Substituting x1´ from equation 21 for x1 in equation 18 gives:
f1 = x1(1-psw/patm)Patm exp[(B11 + 2(x2)2 · Δ12)patm/RT] (eq. 22)
Since x2 is approximately equal to 1 for the analyte gases considered here (equation 20), equation 22 reduces to:
f = x1(patm - psw) exp[patm(B + 2Δ)/RT] (eq. 23)
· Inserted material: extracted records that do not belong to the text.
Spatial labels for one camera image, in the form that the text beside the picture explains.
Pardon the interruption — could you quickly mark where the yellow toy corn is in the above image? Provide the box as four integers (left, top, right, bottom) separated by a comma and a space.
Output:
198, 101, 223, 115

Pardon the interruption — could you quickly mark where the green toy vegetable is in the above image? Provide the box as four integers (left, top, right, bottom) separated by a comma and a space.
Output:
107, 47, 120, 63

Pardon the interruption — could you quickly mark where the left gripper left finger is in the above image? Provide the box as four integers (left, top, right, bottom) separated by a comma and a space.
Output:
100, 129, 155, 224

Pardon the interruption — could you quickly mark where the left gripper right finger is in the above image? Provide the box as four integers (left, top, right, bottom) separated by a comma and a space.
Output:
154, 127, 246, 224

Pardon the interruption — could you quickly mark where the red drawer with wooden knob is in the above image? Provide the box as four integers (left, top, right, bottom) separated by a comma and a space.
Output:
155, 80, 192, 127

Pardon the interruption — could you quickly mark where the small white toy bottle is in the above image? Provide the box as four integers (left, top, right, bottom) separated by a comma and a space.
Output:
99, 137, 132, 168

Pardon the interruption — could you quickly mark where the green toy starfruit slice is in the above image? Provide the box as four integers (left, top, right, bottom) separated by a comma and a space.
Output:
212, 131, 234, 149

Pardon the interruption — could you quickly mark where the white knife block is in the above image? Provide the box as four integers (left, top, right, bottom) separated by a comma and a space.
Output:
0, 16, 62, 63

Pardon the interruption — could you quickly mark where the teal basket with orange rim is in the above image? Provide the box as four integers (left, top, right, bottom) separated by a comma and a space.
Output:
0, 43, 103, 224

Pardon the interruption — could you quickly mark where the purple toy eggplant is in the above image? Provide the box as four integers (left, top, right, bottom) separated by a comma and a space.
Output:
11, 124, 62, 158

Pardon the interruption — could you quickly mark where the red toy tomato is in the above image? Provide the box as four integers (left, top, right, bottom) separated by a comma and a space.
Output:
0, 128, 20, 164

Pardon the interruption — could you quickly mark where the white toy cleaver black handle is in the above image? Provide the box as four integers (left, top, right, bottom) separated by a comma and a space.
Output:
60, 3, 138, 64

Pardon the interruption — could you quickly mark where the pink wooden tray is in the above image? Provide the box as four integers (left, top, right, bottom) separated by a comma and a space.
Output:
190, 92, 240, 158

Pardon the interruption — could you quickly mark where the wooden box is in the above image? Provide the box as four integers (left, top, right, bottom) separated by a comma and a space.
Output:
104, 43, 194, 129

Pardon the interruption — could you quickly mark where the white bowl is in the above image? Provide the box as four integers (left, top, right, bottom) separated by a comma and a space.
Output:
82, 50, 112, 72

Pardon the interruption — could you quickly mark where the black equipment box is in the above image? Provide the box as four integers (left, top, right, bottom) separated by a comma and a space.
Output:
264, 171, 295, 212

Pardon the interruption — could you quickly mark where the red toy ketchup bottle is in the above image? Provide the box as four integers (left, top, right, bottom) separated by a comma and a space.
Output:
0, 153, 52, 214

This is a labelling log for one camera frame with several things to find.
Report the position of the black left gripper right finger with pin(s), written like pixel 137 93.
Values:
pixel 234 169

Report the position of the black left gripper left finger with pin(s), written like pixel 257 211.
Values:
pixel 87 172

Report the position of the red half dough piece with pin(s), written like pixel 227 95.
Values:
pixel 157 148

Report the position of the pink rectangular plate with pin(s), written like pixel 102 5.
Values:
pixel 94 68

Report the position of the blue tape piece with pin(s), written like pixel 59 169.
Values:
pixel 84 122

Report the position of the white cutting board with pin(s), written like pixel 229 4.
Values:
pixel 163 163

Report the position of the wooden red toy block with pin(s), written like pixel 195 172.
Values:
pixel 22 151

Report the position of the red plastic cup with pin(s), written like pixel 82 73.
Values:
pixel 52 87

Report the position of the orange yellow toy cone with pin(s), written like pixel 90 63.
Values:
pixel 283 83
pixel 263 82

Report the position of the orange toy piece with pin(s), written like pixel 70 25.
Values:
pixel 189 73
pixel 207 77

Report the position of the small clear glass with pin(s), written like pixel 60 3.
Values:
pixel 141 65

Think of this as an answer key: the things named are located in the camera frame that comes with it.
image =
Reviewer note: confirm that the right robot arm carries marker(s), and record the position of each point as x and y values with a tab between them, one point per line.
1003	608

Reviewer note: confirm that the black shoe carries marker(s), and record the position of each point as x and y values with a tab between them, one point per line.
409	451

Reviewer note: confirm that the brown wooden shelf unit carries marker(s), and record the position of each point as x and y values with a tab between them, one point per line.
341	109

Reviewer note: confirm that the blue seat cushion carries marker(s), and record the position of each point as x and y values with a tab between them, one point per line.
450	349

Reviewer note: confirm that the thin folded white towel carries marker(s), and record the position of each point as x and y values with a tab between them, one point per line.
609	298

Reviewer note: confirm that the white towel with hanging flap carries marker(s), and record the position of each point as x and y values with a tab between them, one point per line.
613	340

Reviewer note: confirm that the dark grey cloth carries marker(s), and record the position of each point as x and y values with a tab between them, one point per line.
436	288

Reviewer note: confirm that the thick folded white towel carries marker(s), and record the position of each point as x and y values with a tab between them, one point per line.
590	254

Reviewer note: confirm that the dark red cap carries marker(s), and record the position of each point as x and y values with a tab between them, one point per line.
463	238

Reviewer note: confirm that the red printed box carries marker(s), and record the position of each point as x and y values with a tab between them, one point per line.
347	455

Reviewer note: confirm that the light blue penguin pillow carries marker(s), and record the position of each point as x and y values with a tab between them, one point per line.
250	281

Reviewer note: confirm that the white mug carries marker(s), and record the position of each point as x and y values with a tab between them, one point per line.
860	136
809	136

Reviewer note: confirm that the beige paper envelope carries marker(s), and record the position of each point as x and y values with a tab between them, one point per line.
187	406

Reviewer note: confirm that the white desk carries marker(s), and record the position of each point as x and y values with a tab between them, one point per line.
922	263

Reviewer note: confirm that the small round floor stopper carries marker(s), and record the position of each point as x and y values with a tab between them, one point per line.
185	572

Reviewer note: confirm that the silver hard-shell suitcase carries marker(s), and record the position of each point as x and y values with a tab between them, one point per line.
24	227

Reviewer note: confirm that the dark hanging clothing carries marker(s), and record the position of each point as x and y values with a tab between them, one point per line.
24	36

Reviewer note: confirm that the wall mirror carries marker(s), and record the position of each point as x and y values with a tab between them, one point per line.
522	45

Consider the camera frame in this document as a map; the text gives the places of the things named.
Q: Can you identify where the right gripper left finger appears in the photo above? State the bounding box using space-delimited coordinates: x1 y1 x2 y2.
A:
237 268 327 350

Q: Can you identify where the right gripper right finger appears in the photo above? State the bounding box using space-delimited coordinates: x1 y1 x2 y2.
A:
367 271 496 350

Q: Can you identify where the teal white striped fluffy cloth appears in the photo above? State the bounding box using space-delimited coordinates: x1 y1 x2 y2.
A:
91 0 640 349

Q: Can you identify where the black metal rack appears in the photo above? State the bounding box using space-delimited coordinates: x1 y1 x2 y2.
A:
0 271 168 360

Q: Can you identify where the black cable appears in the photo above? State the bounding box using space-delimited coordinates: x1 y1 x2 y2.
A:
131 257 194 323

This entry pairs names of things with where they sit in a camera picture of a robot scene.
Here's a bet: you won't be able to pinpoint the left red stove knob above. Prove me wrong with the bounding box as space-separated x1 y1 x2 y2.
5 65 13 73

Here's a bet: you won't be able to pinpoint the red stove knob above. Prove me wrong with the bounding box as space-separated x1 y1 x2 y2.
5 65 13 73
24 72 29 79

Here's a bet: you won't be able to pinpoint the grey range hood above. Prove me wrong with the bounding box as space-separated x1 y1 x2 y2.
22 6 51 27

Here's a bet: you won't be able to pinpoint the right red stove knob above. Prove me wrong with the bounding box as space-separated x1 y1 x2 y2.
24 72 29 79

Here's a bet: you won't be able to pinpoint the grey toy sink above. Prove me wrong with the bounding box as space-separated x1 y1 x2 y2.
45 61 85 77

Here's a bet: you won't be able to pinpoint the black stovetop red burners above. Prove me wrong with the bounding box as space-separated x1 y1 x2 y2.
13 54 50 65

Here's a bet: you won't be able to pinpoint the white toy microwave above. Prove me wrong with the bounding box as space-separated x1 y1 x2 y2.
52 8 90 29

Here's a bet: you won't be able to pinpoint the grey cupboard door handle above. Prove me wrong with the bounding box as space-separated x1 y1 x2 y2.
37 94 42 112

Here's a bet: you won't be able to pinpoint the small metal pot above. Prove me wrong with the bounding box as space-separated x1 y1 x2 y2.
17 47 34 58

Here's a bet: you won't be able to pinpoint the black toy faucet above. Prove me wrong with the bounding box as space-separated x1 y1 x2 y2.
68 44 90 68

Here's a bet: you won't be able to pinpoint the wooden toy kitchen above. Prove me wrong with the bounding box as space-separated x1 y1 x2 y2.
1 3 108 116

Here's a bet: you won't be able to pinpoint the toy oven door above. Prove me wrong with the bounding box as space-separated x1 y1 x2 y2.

f is the fugacity of the analyte gas in moist air in units of atmospheres
x1 is the measured mole fraction of the analyte gas in dry air in units of parts per million (ppm)
patm is the total barometric pressure in units of atmospheres
psw is the saturated vapor pressure of seawater (in atmospheres) at the temperature of the measurements and is calculated from equation (3) in the main text from Weiss and Price(1980):
ln psw = 24.4543-67.4509(100/T)-4.8489 ln(T/100)-0.000544S (eq. 24)
B is the virial coefficient for CO2 and can be calculated using a power series given by Weiss(1974):
B=-1636.75 + 12.0408T - 3.27957 · 10-2T2 + 3.16528 · 10-5T3 (eq. 25)
Δ is the cross virial coefficient B12 for interaction between gases 1 and 2 minus the mean of B11 and B22 for two pure gases (see equation 19). Weiss (1974) gives this for CO2 and air as a function of temperature.
Δ = 57.7 - 0.118T cm3/mole (eq. 26)
R is the gas constant
T is the temperature of water in the equilibrator in Kelvin at the time the gas aliquot was removed.
The fugacity obtained is the fugacity of CO2 in the moist equilibrator vapor. Since the temperature in the equilibrator is higher than the sea surface temperature, another calculation is required to correct this value to obtain the fugacity of CO2 at the in situ sea surface conditions.